2日目:アーテックロボでライントレースカーを制作
2日目は、アーテックロボを使用し、赤外線センサーで黒いラインを検知しながら走行する「ライントレースカー」の制作に取り組みました。センサーから得られる情報をもとにロボットの動きを制御する過程を通じて、「計測と制御」の考え方を実践的に学びました。

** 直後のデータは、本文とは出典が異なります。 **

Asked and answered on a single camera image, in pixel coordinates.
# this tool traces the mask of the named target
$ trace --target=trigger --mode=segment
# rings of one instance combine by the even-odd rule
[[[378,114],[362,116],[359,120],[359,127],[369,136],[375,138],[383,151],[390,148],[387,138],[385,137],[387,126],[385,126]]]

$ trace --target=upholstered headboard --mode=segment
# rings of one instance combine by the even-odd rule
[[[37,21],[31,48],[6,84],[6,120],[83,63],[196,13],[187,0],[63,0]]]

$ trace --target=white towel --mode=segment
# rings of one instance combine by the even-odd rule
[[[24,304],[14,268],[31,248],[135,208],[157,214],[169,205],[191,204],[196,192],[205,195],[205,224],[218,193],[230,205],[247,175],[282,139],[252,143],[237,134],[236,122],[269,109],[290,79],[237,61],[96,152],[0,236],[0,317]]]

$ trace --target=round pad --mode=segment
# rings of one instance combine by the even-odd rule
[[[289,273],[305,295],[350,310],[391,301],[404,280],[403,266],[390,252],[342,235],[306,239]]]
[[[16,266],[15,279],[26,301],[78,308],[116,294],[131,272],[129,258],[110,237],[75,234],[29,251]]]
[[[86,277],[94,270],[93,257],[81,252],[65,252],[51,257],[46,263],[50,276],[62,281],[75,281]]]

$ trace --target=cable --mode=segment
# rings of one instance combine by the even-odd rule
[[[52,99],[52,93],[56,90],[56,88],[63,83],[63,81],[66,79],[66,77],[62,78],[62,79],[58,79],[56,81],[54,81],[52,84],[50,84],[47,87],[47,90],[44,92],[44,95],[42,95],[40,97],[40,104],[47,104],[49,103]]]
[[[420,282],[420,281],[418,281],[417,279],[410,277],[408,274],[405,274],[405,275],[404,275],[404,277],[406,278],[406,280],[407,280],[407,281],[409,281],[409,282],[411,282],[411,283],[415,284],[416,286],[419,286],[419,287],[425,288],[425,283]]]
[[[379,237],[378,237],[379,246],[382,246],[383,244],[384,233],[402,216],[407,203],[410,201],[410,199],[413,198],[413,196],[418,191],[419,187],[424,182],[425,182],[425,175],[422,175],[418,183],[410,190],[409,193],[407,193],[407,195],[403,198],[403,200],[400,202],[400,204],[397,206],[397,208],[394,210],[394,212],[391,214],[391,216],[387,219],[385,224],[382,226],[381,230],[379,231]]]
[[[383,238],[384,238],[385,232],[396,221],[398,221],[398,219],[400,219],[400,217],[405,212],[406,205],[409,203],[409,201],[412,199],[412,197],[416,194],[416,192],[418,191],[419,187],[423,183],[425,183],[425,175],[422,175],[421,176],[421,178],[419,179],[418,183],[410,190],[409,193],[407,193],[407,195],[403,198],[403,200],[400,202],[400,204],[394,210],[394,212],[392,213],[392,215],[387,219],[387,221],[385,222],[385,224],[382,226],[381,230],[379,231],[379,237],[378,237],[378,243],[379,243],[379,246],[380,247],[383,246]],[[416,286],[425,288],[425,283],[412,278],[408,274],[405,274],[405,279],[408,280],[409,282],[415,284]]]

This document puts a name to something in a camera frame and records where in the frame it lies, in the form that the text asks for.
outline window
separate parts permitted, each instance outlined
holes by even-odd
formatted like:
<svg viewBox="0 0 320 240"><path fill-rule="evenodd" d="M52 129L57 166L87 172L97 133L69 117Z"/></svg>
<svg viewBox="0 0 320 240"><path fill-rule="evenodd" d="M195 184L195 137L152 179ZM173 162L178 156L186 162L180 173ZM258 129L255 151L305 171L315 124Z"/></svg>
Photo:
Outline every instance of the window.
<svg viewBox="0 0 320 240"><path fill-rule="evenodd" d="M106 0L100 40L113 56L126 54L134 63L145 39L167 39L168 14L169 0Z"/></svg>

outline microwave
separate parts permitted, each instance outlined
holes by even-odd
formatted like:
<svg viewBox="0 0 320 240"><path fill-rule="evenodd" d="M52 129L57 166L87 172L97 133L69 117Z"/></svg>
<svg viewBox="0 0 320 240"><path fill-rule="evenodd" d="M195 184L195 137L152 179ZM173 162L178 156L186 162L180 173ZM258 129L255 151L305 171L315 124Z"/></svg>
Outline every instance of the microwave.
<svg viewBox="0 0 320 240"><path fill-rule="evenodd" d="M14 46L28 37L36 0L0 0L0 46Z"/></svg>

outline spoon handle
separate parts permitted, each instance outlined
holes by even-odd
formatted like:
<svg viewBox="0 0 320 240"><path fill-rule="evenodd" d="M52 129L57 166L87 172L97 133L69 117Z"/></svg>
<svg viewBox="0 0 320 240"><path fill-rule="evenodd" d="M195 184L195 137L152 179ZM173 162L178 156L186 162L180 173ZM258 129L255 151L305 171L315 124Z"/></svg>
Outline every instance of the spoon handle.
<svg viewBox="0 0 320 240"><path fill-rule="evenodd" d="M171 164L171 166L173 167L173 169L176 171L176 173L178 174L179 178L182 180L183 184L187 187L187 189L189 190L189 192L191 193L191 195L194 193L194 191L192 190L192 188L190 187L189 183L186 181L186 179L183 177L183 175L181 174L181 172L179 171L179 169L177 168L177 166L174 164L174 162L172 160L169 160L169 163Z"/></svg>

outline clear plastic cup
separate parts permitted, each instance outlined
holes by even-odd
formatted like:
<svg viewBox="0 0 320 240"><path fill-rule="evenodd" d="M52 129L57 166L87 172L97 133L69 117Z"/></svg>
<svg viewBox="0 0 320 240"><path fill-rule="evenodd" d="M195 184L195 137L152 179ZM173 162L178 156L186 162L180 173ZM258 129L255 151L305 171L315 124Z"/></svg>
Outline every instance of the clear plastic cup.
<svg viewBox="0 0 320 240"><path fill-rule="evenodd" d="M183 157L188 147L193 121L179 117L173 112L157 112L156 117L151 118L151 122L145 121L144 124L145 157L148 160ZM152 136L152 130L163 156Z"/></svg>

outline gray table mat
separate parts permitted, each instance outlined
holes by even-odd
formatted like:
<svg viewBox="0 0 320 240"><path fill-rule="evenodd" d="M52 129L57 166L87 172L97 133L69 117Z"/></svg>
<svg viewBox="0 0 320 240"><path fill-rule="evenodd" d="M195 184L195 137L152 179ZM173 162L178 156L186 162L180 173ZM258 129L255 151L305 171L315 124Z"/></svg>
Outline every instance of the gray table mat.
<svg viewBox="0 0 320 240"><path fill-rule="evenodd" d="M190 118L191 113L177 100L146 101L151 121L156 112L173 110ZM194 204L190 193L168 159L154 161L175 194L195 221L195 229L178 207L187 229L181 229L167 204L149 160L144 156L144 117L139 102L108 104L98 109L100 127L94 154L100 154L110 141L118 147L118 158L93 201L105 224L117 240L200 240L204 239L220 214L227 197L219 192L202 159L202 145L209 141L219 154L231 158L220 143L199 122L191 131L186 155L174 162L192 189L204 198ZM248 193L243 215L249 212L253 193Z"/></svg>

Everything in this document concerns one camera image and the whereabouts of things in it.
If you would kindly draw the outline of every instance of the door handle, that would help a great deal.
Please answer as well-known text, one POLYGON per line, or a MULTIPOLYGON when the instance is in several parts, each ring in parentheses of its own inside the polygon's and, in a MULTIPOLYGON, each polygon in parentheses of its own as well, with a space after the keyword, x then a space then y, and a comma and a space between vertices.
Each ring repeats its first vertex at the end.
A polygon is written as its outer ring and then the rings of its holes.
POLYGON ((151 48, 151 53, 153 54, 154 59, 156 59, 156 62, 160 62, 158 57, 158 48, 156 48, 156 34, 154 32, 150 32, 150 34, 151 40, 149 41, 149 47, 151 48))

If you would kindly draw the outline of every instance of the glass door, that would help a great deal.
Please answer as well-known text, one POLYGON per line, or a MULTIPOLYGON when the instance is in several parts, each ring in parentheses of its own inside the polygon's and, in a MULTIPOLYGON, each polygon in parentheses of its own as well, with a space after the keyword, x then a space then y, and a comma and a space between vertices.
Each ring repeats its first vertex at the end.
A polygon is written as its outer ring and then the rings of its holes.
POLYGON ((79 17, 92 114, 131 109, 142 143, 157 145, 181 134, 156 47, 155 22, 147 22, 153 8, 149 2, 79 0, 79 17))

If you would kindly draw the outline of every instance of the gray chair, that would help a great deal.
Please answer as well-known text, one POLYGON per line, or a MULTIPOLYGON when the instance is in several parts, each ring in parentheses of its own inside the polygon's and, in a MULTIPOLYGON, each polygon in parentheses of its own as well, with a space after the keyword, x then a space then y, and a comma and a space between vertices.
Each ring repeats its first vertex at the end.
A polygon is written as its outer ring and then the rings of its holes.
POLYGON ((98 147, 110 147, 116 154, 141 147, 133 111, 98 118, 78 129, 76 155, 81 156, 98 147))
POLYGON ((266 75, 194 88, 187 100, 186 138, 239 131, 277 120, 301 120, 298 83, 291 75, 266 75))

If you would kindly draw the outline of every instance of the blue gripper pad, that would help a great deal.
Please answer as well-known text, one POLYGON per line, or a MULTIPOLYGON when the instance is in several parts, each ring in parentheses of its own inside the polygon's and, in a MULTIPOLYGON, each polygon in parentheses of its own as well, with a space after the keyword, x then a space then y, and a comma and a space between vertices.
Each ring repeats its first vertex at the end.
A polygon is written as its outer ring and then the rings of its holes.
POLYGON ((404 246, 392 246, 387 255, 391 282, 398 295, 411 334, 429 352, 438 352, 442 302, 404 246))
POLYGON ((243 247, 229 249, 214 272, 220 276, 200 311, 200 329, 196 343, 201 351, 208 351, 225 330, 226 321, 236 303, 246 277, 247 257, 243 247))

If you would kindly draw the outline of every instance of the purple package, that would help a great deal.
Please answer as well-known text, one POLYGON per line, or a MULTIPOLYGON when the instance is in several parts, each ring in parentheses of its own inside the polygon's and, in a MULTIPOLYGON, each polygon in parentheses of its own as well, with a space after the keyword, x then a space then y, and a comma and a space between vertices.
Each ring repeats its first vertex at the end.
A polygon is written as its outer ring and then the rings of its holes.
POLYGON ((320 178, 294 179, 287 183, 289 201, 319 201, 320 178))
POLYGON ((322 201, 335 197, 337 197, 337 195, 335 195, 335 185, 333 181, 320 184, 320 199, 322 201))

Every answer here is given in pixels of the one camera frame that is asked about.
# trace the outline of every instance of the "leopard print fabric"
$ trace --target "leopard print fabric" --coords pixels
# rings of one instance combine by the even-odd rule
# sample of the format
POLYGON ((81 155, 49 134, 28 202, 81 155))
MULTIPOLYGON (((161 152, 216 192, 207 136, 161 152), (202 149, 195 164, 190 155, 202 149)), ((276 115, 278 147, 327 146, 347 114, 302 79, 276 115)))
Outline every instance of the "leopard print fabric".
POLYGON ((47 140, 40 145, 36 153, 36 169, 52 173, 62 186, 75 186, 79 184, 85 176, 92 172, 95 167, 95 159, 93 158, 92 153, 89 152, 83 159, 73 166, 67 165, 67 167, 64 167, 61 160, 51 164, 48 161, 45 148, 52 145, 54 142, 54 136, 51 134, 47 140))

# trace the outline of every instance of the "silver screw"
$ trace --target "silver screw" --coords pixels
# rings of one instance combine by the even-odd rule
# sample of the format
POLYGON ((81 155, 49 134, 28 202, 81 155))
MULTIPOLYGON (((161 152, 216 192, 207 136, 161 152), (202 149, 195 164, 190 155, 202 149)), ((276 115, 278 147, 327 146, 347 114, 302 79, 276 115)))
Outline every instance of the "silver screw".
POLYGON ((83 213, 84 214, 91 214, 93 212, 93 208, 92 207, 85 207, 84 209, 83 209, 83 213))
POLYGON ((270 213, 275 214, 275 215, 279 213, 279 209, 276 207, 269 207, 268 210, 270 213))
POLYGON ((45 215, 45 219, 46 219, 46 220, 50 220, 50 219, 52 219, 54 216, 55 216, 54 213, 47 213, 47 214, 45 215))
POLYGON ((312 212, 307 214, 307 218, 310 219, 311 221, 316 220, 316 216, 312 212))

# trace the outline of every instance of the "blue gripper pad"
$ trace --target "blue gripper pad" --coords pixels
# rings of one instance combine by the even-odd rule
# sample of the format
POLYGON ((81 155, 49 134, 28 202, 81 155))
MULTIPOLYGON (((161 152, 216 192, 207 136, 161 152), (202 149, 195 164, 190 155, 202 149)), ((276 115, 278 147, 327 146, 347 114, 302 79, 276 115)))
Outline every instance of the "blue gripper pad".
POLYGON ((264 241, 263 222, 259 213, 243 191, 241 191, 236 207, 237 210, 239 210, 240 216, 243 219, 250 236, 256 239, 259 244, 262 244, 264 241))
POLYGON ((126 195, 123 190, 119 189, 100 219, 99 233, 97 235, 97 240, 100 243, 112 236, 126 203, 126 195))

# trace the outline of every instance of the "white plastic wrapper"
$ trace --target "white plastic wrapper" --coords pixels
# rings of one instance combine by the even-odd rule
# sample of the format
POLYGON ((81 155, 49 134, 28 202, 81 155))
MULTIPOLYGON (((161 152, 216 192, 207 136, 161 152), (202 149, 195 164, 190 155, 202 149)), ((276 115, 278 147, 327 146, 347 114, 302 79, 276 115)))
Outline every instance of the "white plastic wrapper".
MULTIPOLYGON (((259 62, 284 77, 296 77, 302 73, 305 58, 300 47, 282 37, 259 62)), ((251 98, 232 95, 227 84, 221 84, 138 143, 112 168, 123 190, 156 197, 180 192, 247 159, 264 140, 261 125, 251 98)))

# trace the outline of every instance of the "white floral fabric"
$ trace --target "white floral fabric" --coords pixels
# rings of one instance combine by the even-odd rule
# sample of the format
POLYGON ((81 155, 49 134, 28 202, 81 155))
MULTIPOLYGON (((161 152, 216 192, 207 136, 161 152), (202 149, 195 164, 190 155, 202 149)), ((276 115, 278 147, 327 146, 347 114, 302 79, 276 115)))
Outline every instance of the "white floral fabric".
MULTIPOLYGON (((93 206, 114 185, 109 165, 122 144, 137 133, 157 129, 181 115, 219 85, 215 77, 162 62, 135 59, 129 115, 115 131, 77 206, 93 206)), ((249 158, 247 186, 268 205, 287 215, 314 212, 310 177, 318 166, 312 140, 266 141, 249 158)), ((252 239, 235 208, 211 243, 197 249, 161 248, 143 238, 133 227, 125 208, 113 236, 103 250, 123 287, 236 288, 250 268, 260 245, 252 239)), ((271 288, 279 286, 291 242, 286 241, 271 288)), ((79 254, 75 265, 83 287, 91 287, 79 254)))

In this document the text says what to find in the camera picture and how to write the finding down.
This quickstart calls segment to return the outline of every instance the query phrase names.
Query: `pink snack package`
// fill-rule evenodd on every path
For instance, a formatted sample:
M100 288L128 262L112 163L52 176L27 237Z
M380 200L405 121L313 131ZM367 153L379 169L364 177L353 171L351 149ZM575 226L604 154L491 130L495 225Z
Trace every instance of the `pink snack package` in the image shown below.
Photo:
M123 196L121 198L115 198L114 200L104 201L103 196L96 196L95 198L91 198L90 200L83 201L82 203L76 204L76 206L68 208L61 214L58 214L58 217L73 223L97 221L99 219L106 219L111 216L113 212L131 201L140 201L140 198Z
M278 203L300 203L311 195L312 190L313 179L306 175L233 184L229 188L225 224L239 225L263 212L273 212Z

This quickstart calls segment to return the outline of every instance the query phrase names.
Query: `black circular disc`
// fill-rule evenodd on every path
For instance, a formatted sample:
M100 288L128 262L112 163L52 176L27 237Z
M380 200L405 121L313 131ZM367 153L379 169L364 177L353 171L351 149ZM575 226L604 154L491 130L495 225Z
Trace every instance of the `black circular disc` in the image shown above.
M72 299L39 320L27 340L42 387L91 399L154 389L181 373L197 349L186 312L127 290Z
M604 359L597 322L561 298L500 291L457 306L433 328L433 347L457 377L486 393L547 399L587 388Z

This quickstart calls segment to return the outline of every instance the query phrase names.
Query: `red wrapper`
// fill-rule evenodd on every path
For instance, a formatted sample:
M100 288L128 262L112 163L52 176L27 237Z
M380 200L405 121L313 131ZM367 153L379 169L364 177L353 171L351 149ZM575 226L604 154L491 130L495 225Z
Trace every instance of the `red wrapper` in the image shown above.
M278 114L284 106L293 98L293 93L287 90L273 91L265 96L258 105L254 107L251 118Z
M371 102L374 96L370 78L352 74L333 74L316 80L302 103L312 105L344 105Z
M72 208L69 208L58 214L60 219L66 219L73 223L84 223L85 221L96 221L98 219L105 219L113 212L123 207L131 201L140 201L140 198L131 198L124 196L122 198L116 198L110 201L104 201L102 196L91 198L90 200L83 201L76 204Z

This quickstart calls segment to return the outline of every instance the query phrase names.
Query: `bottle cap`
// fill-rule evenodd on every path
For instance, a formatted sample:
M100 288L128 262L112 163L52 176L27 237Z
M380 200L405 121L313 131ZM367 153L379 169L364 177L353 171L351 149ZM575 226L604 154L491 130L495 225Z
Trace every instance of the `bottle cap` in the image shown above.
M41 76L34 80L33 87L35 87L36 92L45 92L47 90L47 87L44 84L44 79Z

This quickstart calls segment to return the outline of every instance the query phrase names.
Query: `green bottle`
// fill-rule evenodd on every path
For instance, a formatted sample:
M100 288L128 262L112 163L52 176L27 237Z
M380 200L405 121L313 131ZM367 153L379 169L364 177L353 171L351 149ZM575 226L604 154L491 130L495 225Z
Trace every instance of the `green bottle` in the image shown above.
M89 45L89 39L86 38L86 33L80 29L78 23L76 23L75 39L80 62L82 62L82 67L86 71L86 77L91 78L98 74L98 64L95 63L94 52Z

講座の最後には、参加者一人ひとりが「工夫した点」や「難しかった点」を発表しました。自身の取り組みを振り返るとともに、他の参加者の発表からも学ぶ機会となりました。発表終了後には修了証が授与され、2日間の講座は終了しました。
それぞれの工夫が形に
参加した子どもたちからは「とても楽しかった」「楽しかった」との感想が多く寄せられ、プログラミングに対しての興味関心の高さを感じました。用意されたプログラムをそのまま動作させるだけでなく、ロボットを独自の形に組み立てたり、ブザー音やLEDの制御を応用して起動時の演出を加えたり、サンプルプログラムに改良を加えてより高度な動作に挑戦したりする様子も見られました。同じ教材を使用しながらも、参加者それぞれが自らのアイデアを取り入れ、試行錯誤を重ねながら作品を完成させました。こうした過程は、プログラミングそのものの楽しさに加え、「自ら考え、工夫して形にする」ことの意義を体験する機会にもなったと感じています。また、指導にあたっては、長岡大学の学生が子どもたちのそばで質問に答えたり、つまずいた箇所を一緒に考えたりする場面も見られ、年齢の近い学生ならではの距離感が、子どもたちの積極的な取り組みを後押ししました。
NS・コンピュータサービスは、今後も長岡大学をはじめとする地域の教育機関と連携しながら、地域の子どもたちがデジタル技術に触れる機会を提供するとともに、地域のデジタル人材育成に取り組んでまいります。